On the same day that Hillary Clinton tweeted that the Las Vegas massacre would have been much worse if the shooter had used a silencer, her former running mate Sen. Tim Kaine (D-Va.) made essentially the same claim in an interview with the Washington Post.

“He was only stopped finally because he did not have a silencer on his weapon. And the sound drew people to the place where he was ultimately stopped. Can you imagine what this would have been if he had silencers on these weapons?”
— Sen. Tim Kaine (D-Va.), interview with the Washington Post, Oct. 2, 2017

That caught the eye of Washington Post fact checker Glenn Kessler, who had called out Clinton’s tweet by pointing out that an AR-15 with a silencer was still as loud as a jackhammer.

Kessler says that Kaine’s staff told him he knew this, but his explanation doesn’t back that up.

Kaine’s staff, citing the raw audio of police communications that night, compiled an extensive timeline to demonstrate that the gunshots led the police to Paddock’s room. For instance, one police officer said: “I’m inside the Mandalay Bay on the 31st floor, I can hear the automatic fire coming from one floor ahead, one floor above us.”

Kaine staff also noted the story of a guest two floors below who reported the sounds of weapons fire. “I could just hear the gunshots. Continuously. Just full automatic,” said Chris Bethel, an Iraq War veteran. “There’s explosions going off. It was like, a bomb just went off, man. And then there were more gunshots.”

But given that AR-15 rifles, even with suppressors, are as loud as jackhammers, this does not demonstrate that the gunman was “only stopped” because he did not have a suppressor, as Kaine asserted.

“Senator Kaine was making the case that the gunman was stopped when he was because the police were able to locate him on the 32nd floor of the hotel based on the sound of the gunshots,” said spokeswoman Sarah Peck.

Even though Kaine’s reasoning on silencers was basically the same as Clinton’s and that of Sen.
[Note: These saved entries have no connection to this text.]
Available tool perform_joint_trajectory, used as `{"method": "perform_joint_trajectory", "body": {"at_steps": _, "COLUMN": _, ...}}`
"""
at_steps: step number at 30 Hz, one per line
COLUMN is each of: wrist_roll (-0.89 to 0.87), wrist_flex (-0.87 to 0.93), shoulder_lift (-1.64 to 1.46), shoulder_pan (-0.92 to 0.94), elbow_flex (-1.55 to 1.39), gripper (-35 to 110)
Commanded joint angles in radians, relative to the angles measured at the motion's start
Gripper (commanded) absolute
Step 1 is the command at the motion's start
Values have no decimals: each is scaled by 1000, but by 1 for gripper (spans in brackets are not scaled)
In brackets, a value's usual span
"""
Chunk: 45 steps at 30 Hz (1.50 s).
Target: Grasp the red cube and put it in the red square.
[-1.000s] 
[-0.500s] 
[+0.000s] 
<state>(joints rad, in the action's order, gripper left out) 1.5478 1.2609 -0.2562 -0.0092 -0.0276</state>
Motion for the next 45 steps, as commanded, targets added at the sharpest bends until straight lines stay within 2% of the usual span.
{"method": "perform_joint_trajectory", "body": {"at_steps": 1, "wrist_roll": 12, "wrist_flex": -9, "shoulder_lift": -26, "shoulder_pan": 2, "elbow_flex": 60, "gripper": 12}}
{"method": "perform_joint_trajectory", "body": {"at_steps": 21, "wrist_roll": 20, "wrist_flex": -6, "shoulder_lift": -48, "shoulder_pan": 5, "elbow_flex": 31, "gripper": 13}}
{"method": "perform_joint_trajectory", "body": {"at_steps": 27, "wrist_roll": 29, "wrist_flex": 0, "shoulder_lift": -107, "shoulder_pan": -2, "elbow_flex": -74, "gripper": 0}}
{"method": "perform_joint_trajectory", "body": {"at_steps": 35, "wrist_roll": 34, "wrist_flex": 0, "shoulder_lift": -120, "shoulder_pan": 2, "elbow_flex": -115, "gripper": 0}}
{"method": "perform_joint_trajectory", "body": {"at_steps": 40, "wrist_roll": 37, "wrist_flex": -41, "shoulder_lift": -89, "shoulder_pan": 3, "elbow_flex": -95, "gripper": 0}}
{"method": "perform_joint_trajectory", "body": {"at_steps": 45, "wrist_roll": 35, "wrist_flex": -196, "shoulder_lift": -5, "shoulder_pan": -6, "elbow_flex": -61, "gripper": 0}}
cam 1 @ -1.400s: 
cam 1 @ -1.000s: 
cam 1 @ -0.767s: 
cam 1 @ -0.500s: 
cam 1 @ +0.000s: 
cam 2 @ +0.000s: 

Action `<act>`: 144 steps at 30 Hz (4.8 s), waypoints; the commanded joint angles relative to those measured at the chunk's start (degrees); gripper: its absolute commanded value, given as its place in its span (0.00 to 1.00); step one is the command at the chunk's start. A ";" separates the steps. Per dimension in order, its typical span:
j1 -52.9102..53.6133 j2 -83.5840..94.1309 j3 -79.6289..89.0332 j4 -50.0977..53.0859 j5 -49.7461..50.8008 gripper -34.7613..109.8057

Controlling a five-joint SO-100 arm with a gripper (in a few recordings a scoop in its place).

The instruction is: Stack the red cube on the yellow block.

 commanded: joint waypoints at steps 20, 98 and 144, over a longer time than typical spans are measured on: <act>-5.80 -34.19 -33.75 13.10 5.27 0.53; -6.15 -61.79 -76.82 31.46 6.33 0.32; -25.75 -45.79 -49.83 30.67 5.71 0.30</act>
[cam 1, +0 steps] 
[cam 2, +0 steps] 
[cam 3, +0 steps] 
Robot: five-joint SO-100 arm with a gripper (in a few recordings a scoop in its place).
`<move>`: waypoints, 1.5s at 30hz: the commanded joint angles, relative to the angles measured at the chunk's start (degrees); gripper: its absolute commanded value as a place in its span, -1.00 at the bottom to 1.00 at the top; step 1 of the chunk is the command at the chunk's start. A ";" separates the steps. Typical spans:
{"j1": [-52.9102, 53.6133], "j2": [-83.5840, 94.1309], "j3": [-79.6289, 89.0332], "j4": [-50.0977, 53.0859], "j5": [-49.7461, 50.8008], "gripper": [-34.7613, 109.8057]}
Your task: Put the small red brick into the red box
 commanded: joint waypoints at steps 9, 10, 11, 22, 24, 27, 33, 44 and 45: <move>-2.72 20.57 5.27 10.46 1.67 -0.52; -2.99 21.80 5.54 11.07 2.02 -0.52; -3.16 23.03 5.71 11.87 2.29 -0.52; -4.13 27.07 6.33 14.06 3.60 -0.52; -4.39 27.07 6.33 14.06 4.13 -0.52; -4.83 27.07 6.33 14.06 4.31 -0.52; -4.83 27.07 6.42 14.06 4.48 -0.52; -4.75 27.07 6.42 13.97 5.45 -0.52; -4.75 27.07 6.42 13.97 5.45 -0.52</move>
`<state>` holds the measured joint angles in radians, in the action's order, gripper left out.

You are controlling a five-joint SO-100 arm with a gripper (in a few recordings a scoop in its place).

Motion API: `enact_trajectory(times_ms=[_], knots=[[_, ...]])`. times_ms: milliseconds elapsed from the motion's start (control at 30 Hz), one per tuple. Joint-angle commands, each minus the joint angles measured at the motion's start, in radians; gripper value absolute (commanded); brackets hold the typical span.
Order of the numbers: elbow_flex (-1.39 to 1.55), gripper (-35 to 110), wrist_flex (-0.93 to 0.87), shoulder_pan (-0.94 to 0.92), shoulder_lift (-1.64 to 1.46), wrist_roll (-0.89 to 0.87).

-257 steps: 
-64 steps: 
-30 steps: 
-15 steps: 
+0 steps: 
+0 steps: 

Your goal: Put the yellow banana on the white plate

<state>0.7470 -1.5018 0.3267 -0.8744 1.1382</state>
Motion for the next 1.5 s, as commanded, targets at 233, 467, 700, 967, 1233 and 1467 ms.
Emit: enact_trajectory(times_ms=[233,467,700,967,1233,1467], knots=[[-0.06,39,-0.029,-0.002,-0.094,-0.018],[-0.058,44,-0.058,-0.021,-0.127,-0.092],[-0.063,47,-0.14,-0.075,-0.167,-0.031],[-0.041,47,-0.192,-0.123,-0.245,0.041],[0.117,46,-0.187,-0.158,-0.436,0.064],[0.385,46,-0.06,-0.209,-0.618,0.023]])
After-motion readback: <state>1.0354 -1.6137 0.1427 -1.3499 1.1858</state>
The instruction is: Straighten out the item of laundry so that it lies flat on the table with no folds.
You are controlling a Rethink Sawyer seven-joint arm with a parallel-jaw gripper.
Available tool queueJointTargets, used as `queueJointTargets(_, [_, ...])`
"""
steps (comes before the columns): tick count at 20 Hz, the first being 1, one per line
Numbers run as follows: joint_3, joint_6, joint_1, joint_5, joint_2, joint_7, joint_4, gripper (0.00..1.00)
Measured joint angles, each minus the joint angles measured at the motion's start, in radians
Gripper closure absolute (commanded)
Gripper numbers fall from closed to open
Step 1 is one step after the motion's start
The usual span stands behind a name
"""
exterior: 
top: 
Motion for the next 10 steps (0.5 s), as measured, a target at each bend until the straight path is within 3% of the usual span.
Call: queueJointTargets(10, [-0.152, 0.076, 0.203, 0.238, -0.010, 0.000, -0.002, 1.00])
Kirsten Gillibrand (D-N.Y.) — who was awarded three Pinocchios for her claim on silencers in March — Kessler gave Kaine the benefit of the doubt and gave him just two Pinocchios.

Kaine should be more careful when talking about weapons, especially during a national tragedy. We will accept his staff’s explanation that he meant that silencers muffle a gunshot’s source, even though his phrasing certainly sounded like he meant that silencers actually made firearms quiet. Regular readers know we don’t try to play gotcha here at The Fact Checker.

But in any case, the evidence does not support Kaine’s claim that the shooter was “only stopped” because he did not have suppressors on his weapons. That’s exaggerated and could leave a misleading impression on people only familiar with silencers in the movies. The crowd under attack might have had trouble establishing the location of the shooter if he had silencers, but he fired from a hotel filled with guests who almost certainly would have heard 132 decibels from the floors above and below the attack.

Kessler may have gone soft on Kaine Pinocchio-wise, but at least he’s calling out liberal politicians for their false claims on silencers which have been ignored by his colleagues in the liberal media.